As computer technology advances and facilitates an increased amount of autonomous sensing and control, the interface between the human and autonomous computer systems becomes increasingly important. This thesis investigates technologies aimed at facilitating the integration of autonomous path planning capabilities with intuitive human control using a force-feedback interface.To this point, harmonic function path planning has been integrated to create a new, more robust force-feedback paradigm.  A force-feedback joystick has been used to communicate information from the user to the robot control system which uses this to infer and interpret the user’s navigation intentions as well as from the harmonic function-based autonomous control system to the user to indicate the system’s suggestions. To demonstrate and evaluate its capabilities his new paradigm has been implemented within the Microsoft Robotics Studio framework and tested in a simulated mobile system, with positive results.


assistive technologies, smart wheelchairs, force feedback, harmonic functions, robotics


Illustration 1 - Outer Loop Diagram, indicating progression from the external user preference system, to the goal selection system, to the harmonic function path planner, into the run-time system. (Click for larger view)

Research in applying force-feedback technology to artificially intelligent wheelchairs has been limited, but can still serve as an example of the potential for force-feedback as applied to artificially intelligent wheelchairs.

The Luoson III, out of the National Chung Cheng University in Taiwan, was designed by Ren Luo, Chi-Yang Hu, Tse Min Chen and Meng-Hisien Lin to aid a blind user in his or her everyday activities (1).The Luoson III uses an ultrasonic sensor arrangement on the wheelchair to gather environmental data, and uses a Microsoft Force Feedback Pro joystick to play force-feedback effects.The system is set up to use Grey theory (2) for motion prediction to predict the trajectory of the wheelchair and if the wheelchair is going to strike an obstacle, then a force effect is played in an attempt to repel the user away from the obstacle (3).

Illustration 2 - Run Time Loop Diagram, indicating a progression of the wheelchair’s location and orientation into a system to generate the force effect, to the joystick for force effect playback, and whose output progresses to the motors which translate the joystick’s position into motor commands, which effects the wheelchair’s location and orientation. (Click for larger view)

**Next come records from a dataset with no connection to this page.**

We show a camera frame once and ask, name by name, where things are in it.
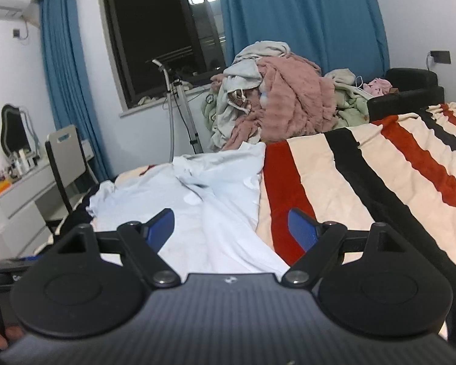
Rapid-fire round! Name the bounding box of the white t-shirt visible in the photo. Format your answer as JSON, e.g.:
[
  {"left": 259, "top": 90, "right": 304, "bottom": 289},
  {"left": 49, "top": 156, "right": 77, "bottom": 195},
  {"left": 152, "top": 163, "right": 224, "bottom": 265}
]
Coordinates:
[{"left": 86, "top": 143, "right": 288, "bottom": 279}]

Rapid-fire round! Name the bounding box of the person's left hand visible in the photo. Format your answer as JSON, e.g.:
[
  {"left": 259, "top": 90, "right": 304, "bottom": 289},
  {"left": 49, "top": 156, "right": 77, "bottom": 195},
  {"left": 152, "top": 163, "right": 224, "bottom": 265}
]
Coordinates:
[{"left": 0, "top": 325, "right": 24, "bottom": 350}]

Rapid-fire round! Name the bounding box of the white dressing table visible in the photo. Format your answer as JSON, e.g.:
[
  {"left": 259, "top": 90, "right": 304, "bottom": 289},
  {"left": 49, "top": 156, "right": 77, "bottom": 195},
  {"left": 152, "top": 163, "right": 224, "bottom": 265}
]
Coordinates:
[{"left": 0, "top": 138, "right": 95, "bottom": 260}]

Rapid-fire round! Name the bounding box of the grey black chair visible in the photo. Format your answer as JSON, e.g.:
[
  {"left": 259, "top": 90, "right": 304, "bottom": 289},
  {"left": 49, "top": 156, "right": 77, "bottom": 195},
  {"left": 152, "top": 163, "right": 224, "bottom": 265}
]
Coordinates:
[{"left": 45, "top": 124, "right": 98, "bottom": 228}]

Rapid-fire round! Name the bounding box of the striped red black cream blanket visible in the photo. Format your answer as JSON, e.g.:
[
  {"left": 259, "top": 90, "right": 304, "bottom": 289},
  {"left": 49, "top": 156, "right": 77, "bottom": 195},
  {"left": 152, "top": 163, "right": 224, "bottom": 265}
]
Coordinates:
[{"left": 33, "top": 83, "right": 456, "bottom": 343}]

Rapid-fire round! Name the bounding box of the pink fluffy blanket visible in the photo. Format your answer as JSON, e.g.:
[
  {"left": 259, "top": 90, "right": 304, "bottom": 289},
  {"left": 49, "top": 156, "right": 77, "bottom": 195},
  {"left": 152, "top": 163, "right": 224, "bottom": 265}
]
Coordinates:
[{"left": 220, "top": 54, "right": 337, "bottom": 151}]

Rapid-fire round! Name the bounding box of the light green blanket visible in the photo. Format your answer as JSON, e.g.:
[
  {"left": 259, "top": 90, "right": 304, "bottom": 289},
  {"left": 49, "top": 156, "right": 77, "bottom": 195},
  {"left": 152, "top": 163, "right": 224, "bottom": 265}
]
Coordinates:
[{"left": 324, "top": 68, "right": 371, "bottom": 129}]

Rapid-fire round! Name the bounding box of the black framed mirror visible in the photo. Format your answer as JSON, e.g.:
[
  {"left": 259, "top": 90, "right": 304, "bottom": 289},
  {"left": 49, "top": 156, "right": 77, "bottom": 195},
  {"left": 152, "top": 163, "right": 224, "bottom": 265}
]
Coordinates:
[{"left": 0, "top": 104, "right": 40, "bottom": 160}]

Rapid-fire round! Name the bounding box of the blue curtain left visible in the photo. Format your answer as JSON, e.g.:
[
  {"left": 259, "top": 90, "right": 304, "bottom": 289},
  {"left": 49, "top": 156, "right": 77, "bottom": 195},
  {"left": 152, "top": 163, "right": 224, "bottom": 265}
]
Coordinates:
[{"left": 38, "top": 0, "right": 111, "bottom": 181}]

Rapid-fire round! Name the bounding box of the blue curtain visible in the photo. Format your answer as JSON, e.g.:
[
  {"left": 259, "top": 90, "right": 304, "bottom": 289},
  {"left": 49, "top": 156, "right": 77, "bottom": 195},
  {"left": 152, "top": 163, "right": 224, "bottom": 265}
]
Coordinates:
[
  {"left": 221, "top": 0, "right": 390, "bottom": 81},
  {"left": 38, "top": 0, "right": 111, "bottom": 181}
]

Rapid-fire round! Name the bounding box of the silver tripod stand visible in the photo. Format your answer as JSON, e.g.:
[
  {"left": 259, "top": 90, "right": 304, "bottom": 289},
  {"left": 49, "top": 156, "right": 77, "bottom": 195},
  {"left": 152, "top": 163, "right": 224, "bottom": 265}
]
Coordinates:
[{"left": 150, "top": 59, "right": 203, "bottom": 162}]

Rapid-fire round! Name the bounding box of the small pink garment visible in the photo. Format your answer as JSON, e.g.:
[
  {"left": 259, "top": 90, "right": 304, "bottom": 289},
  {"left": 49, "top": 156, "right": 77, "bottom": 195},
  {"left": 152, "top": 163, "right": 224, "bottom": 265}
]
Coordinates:
[{"left": 363, "top": 78, "right": 392, "bottom": 97}]

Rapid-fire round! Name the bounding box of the beige grey garment on pile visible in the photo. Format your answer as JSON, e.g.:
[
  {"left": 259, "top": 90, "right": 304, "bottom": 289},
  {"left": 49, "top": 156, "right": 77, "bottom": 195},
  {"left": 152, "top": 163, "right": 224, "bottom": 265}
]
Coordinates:
[{"left": 210, "top": 40, "right": 291, "bottom": 151}]

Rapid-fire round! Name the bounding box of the black sofa chair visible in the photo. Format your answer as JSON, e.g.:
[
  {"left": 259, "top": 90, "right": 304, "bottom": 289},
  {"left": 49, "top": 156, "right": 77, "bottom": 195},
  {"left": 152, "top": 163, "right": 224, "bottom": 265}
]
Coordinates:
[{"left": 367, "top": 68, "right": 445, "bottom": 122}]

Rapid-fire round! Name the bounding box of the blue curtain right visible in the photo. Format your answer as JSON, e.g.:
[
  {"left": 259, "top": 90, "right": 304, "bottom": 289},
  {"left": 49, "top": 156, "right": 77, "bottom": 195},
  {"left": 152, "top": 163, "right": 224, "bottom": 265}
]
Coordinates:
[{"left": 221, "top": 0, "right": 390, "bottom": 81}]

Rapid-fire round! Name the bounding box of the dark window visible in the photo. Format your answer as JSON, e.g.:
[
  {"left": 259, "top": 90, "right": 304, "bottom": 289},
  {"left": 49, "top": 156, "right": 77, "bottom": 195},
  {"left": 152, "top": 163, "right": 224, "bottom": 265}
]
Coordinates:
[{"left": 104, "top": 0, "right": 226, "bottom": 109}]

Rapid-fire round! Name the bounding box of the wall socket with plug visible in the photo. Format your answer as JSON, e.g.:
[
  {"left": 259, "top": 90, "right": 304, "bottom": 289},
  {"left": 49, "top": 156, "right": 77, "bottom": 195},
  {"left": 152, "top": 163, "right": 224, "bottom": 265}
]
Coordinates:
[{"left": 426, "top": 50, "right": 451, "bottom": 70}]

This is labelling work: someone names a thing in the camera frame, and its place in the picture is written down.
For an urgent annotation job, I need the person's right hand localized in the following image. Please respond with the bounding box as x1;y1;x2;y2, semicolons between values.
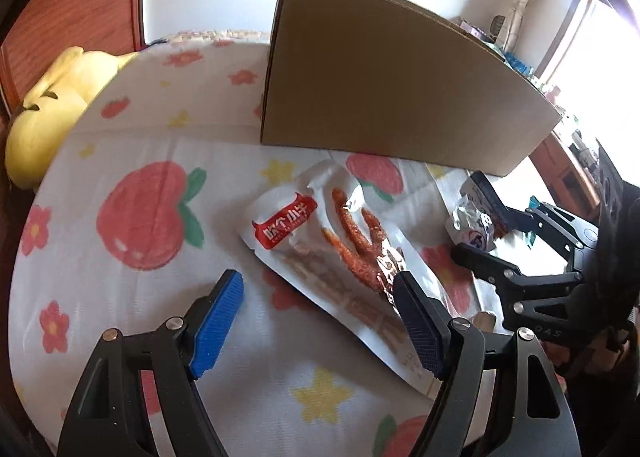
541;324;638;378

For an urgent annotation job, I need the teal snack packet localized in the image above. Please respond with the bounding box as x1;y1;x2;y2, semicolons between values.
525;195;540;248

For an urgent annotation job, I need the wooden cabinet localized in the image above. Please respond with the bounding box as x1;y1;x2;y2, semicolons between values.
529;132;600;220

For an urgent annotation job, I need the white blue snack bag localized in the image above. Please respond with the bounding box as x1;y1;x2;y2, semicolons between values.
445;171;511;252

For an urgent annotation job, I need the chicken feet snack bag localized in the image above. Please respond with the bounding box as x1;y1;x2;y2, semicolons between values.
239;159;450;393

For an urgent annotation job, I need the fruit print bed sheet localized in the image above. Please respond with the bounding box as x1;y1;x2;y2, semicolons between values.
9;36;502;456

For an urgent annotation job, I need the stack of folded items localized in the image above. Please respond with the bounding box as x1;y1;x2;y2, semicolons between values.
458;17;534;78

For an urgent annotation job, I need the brown cardboard box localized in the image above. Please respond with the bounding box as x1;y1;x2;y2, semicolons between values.
260;0;560;177

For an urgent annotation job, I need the yellow plush toy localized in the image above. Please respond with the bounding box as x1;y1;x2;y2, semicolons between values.
4;46;137;191

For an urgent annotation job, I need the wooden wardrobe door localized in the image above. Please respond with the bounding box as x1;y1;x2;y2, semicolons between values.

Another wheelchair system out of the University of Pittsburgh, based on the work by James Protho, Edmund LoPresti and David Brienza, provided a description of two differing philosophies for force-feedback effect design (4, 5).The two philosophies presented incorporate the ideas of “passive assistance” versus “active assistance”, where passive assistance results in a joystick that resists movement towards an obstacle, while active assistance causes the joystick to actively push away from the obstacle.Their pilot work indicated that “active assistance” gave the users the maximum efficiency (4). The designers tested their algorithms by using a virtual reality system, and their results showed fewer collisions when using the system versus driving without it.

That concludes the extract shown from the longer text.